BCH 581 Physical Biochemistry

BCH 582 Proteins and Enzymes

Personal Summary

Bruce Bowler joined the University of Montana in 2006 as Professor of Chemistry and a member of the Center for Biomolecular Structure and Dynamics.  He received his Ph. D. degree in 1986 with Stephen J. Lippard at the Massachusetts Institute of Technology.  From 1986 to 1989, he was a Medical Research Council of Canada postdoctoral fellow in the laboratories of Harry Gray and Jack Richards at the California Institute of Technology.  From 1989 to 2006 he was a professor of chemistry at the University of Denver.  Dr. Bowler is a physical biochemist with interests in protein folding and biological electron transfer reactions.  Dr.
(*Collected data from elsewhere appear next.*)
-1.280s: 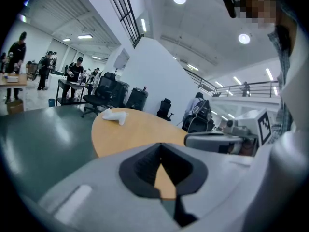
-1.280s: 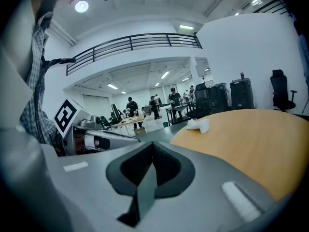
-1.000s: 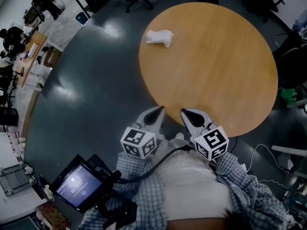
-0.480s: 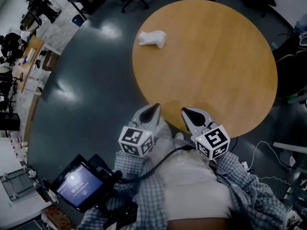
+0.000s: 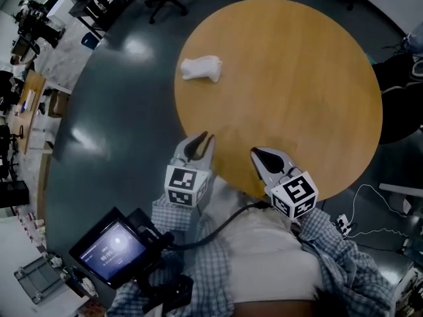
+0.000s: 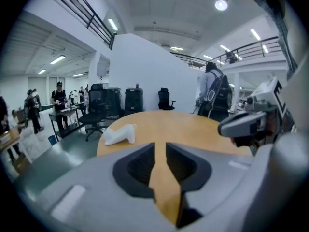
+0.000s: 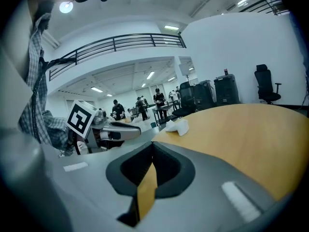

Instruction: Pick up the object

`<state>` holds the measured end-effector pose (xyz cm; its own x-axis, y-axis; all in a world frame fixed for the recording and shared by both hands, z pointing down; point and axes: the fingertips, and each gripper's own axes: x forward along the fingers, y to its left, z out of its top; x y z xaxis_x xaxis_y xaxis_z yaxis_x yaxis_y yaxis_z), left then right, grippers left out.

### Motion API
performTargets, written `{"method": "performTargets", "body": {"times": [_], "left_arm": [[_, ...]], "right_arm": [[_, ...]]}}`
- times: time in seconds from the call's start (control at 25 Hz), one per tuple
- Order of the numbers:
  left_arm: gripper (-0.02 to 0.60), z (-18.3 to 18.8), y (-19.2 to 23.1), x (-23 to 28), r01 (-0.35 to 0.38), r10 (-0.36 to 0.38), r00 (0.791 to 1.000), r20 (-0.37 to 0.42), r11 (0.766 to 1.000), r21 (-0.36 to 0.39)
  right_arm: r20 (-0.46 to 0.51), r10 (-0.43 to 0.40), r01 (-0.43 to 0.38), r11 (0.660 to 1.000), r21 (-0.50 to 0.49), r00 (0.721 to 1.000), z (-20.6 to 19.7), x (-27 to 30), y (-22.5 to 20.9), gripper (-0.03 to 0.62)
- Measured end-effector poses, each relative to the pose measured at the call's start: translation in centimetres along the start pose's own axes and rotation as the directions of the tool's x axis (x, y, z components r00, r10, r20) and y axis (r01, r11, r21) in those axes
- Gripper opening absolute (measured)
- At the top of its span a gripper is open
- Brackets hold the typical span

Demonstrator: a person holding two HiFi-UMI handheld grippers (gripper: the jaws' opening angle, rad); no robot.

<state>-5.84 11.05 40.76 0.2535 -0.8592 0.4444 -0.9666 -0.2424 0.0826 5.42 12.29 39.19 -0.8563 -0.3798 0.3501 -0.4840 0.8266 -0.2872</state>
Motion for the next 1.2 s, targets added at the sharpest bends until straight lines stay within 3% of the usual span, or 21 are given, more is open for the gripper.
{"method": "performTargets", "body": {"times": [0.12,0.28,0.52,0.68,0.96,1.2], "left_arm": [[0.115,0.7,3.7,2.7,0.039,-0.035,0.999,-0.038,0.993,0.107],[0.193,1.6,7.4,5.7,0.106,-0.095,0.994,-0.059,0.964,0.242],[0.338,1.6,7.3,7.7,0.243,-0.197,0.967,-0.162,0.904,0.351],[0.357,1.2,10.8,13.0,0.326,-0.236,0.939,-0.251,0.846,0.422],[0.412,2.2,11.4,15.1,0.422,-0.272,0.897,-0.349,0.763,0.489],[0.431,0.5,14.4,19.6,0.493,-0.296,0.854,-0.428,0.724,0.483]], "right_arm": [[-0.021,-0.032,0.032,0.999,0.033,0.999,0.5,3.0,-1.3,0.005],[-0.042,-0.082,0.085,0.994,0.069,0.996,0.7,5.6,-2.6,0.005],[-0.069,-0.148,0.155,0.983,0.102,0.987,0.6,4.1,-3.0,0.005],[-0.094,-0.179,0.191,0.972,0.139,0.979,1.0,7.7,-6.0,0.005],[-0.107,-0.227,0.243,0.953,0.179,0.968,1.3,6.7,-5.6,0.005],[-0.129,-0.261,0.284,0.935,0.211,0.957,1.2,9.7,-7.8,0.005]]}}
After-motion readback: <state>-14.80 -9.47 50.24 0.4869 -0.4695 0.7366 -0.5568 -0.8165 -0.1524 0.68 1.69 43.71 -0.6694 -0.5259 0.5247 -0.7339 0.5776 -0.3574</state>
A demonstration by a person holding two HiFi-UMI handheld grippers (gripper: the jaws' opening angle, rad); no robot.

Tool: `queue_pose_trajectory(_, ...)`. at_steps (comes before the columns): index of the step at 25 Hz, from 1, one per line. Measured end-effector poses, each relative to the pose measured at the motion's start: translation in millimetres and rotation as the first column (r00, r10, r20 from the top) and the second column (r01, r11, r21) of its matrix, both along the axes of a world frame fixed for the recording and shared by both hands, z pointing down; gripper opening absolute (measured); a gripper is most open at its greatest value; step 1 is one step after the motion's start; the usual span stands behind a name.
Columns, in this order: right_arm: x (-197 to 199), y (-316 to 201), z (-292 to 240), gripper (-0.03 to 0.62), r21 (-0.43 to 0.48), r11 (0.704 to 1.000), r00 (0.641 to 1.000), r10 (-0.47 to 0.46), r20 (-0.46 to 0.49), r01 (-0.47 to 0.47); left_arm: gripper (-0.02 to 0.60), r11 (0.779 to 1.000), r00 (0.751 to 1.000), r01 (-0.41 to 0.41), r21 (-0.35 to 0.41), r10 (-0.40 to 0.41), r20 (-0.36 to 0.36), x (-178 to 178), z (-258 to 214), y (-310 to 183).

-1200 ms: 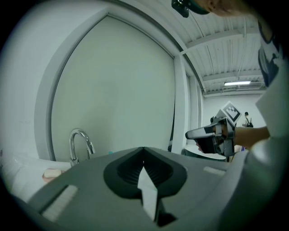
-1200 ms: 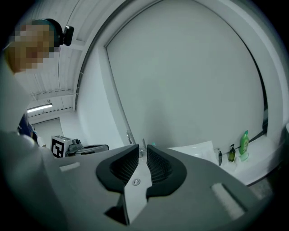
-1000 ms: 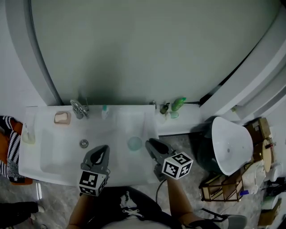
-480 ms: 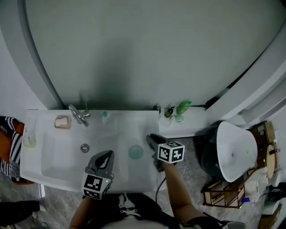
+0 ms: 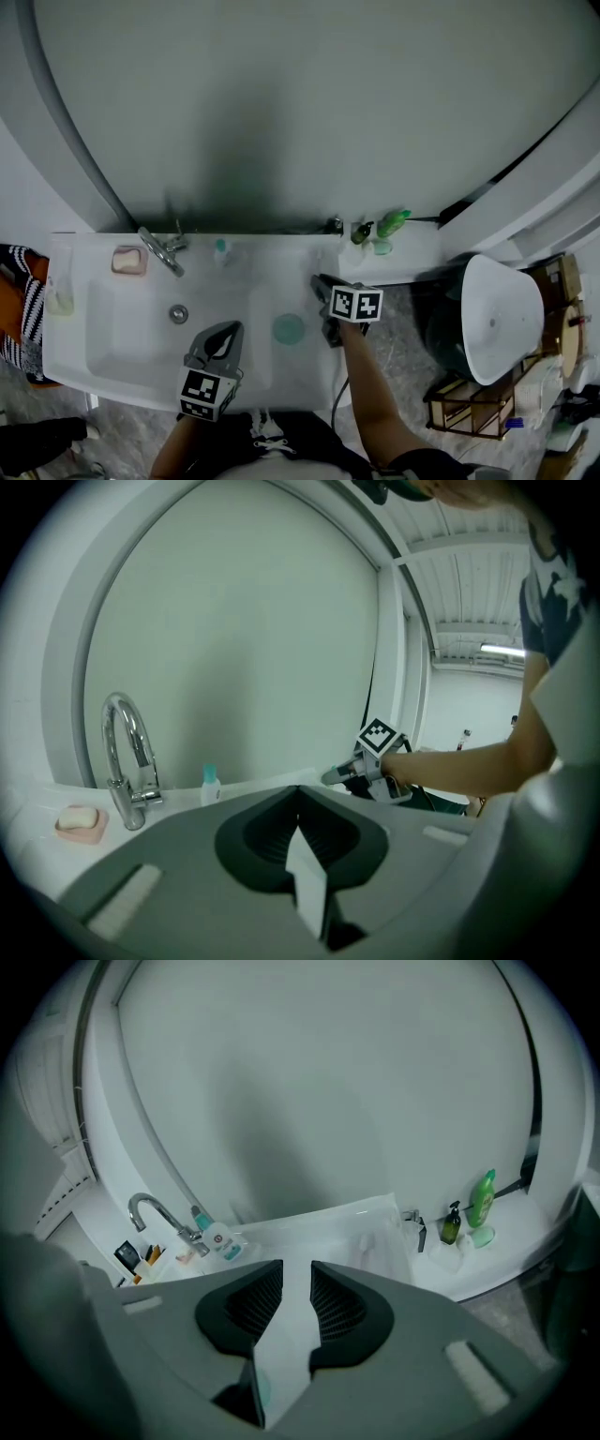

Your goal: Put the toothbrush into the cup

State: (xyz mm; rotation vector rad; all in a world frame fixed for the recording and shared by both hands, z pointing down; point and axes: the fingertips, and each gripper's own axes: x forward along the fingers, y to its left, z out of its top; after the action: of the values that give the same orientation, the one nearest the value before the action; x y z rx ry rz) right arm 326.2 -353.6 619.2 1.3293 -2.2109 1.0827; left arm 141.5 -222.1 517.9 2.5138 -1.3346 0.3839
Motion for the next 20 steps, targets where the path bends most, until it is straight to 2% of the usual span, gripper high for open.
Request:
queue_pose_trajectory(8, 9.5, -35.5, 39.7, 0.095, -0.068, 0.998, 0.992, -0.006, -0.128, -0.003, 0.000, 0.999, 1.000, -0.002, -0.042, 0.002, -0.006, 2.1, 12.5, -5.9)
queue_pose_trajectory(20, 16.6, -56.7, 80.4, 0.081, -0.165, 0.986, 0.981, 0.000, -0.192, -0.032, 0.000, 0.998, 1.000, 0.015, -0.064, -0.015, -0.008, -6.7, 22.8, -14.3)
Bowler is also the Director of the newly developed Biochemistry Program.

Research Interests

Research in the Bowler lab focuses on two areas: protein folding and the relationship between protein conformational dynamics and function. 

Our work on protein folding emphasizes the conformational biases inherent in protein denatured states that bias the free energy landscape of a protein toward its native conformer. The ultimate goal of this research is to understand the physical basis of the protein folding code.    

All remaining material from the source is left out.